**What is required**
Restate the listing below word for word, pictures excluded.

**Information provided**
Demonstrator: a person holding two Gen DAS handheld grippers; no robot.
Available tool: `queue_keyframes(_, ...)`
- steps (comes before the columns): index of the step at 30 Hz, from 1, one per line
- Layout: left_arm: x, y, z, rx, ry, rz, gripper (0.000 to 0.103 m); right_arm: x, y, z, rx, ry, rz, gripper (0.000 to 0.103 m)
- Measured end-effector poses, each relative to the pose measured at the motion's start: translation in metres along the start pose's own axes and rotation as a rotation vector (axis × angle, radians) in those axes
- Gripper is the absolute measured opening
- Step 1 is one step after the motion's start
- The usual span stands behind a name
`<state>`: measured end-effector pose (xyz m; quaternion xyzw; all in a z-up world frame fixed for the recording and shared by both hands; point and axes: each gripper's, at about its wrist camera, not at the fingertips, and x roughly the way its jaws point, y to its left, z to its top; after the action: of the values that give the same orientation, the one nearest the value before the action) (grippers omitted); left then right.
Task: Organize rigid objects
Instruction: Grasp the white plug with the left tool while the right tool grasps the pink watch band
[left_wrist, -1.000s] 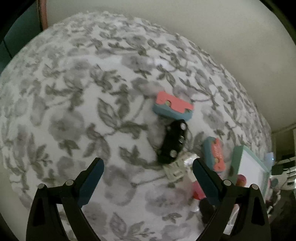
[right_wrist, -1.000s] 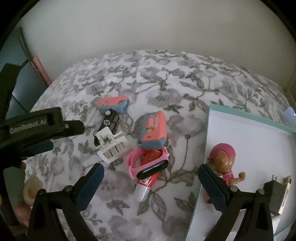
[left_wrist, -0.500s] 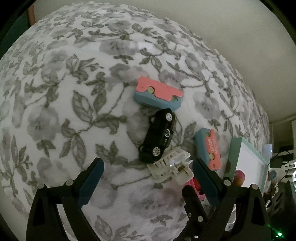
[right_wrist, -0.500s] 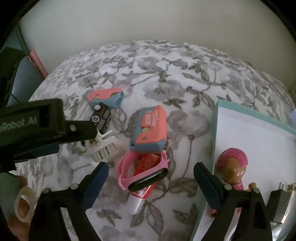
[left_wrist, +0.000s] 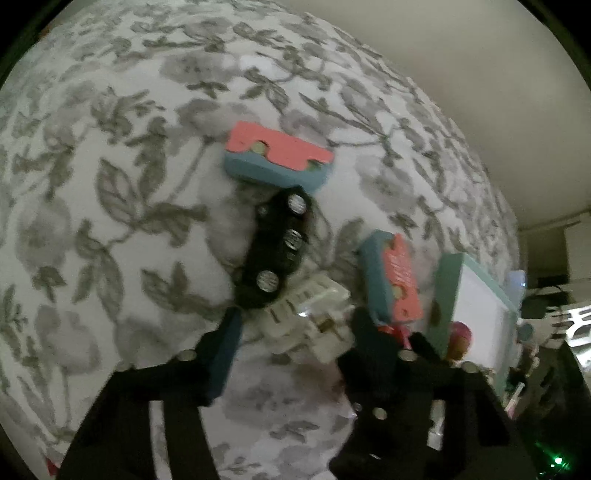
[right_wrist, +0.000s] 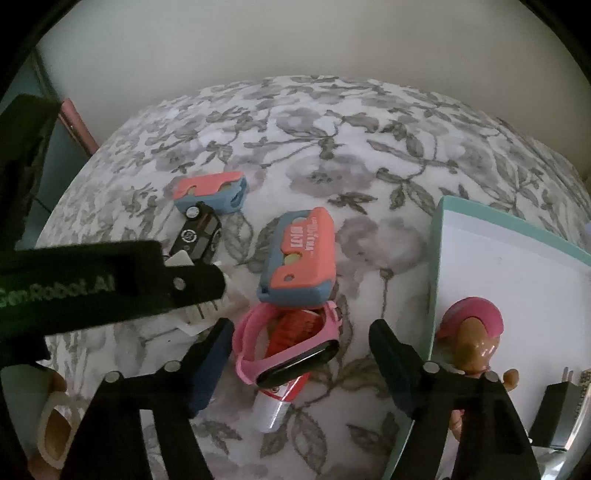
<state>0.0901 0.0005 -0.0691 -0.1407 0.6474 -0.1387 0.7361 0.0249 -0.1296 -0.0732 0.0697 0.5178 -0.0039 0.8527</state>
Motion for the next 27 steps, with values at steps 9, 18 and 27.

**Exercise answer**
Demonstrator: a person holding two Gen DAS handheld grippers; no robot.
Available tool: `queue_keyframes(_, ...)`
- steps (comes before the columns): index of the step at 30 Hz, from 1, one per line
- Layout: left_arm: x, y, z, rx, ry, rz, gripper (0.000 to 0.103 m); right_arm: x, y, z, rx, ry, rz, gripper (0.000 to 0.103 m)
- Measured end-effector poses, each relative to the pose measured at the motion's start: translation in metres along the start pose's own axes and rotation as a rotation vector (axis × angle, radians) in those axes
- Gripper is the absolute measured opening
- Step 1 is one step after the motion's start
- The usual span stands behind a name
`<state>`: measured end-effector pose (xyz m; quaternion xyzw; all in a z-up world frame fixed for the recording and shared by both hands; point and axes: each gripper's, at about its wrist camera, not at the fingertips, and x roughly the way its jaws point, y to its left, z to its top; after the action: of the values that give the same orientation, the one nearest the value before the action) (grippers omitted); left then right.
Task: Organize rigid objects
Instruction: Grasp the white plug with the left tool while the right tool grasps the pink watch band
[left_wrist, -1.000s] 
[right_wrist, -1.000s] 
[left_wrist, -0.500s] 
[right_wrist, -0.500s] 
[left_wrist, +0.000s] 
[right_wrist, +0.000s] 
<state>0.0901 0.0005 -0.0691 -0.1407 0.6474 -0.1387 0.7361 0.0249 -0.1296 -0.0732 0.0697 0.5178 -0.0039 0.8527</state>
Motion for the next 27 steps, with values at steps 9, 18 and 27.

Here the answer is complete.